(Alternatif Proporsi yang Paling Tepat antara Menteri dari Unsur Partai Politik dan Kalangan Profesional)
           Menurut Piebo, tidak ada komposisi yang ideal. Tergantung konteks. Mau tidak mau Presiden harus kompromi. Terutama ada beberapa keputusan Presiden yang memerlukan persetujuan DPR. Akibat Presiden tidak kompromi pada partai, bisa dilihat akibatnya saat rapat pemerintah dan DPR sering mengalami kondisi deadlock. Berkaca pada kegagalan di Amerika Latin yang juga menerapkan sistem yang sama (Presidensial-Multipartai) dan gagal dalam institusi demokrasi. Koalisi harus dibangun untuk menjaga stabilitas pemerintahan. Ini yang dilakukan SBY dengan memberikan alokasi kursi kepada partai. Faktor politik (pembagian) kursi yang paling dapat dilakukan adalah yang paling rasional. Karena sama saja antara menteri dari partai ataupun profesional, mereka sama-sama dapat diganti jika dinilai berkinerja buruk.

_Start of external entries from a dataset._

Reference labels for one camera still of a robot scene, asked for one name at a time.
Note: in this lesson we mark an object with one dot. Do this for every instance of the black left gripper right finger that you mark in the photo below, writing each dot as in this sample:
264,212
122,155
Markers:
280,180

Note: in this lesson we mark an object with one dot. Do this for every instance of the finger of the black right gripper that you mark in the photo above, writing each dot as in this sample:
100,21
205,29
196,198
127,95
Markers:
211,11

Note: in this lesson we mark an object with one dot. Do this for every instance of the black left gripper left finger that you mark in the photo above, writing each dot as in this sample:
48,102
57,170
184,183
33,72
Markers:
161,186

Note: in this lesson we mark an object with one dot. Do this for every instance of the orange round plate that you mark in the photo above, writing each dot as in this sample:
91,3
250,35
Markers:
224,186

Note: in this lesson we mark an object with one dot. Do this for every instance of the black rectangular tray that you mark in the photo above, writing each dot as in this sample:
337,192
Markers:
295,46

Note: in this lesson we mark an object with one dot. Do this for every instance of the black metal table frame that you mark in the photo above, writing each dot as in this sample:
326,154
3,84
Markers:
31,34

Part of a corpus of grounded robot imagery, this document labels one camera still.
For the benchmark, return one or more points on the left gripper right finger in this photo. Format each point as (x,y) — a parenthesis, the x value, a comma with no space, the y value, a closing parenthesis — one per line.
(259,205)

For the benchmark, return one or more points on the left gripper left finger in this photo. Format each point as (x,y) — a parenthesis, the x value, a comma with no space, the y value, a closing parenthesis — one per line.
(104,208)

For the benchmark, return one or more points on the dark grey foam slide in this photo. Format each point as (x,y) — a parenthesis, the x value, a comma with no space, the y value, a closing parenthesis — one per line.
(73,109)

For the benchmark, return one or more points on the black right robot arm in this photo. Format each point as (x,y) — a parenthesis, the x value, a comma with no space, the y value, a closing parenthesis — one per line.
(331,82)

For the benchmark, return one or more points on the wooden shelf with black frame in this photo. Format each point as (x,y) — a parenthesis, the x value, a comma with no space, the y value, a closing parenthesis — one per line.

           Oleh karena itu, menurut Piebo, isu reshuffle perlu dilihat mengapa wacana reshuffle ini muncul. Dari awal Jokowi sudah melanggar janjinya untuk mengisi semua kursi menteri dari unsur nonpartai. Untuk itu, jikalau reshuffle benar-benar dilakukan maka idealnya menteri yang diganti ialah yang merupakan patron dari parpol tertentu. Reshuffle atau tidak, politik berbicara mengenai dua hal yakni: kepentingan dan kekuasaan. Terlalu munafik jika dikatakan politik bertujuan mencapai goodwill. Sehingga realistis saja dengan tidak melihat isu reshuffle ini sebagai goodwill. Selain itu menurut Iye, terlepas penting atau tidak adanya reshuffle ini namun rakyat mesti peduli akan hal ini karena pengambilan keputusan politis tersebut berdampak pada rakyat.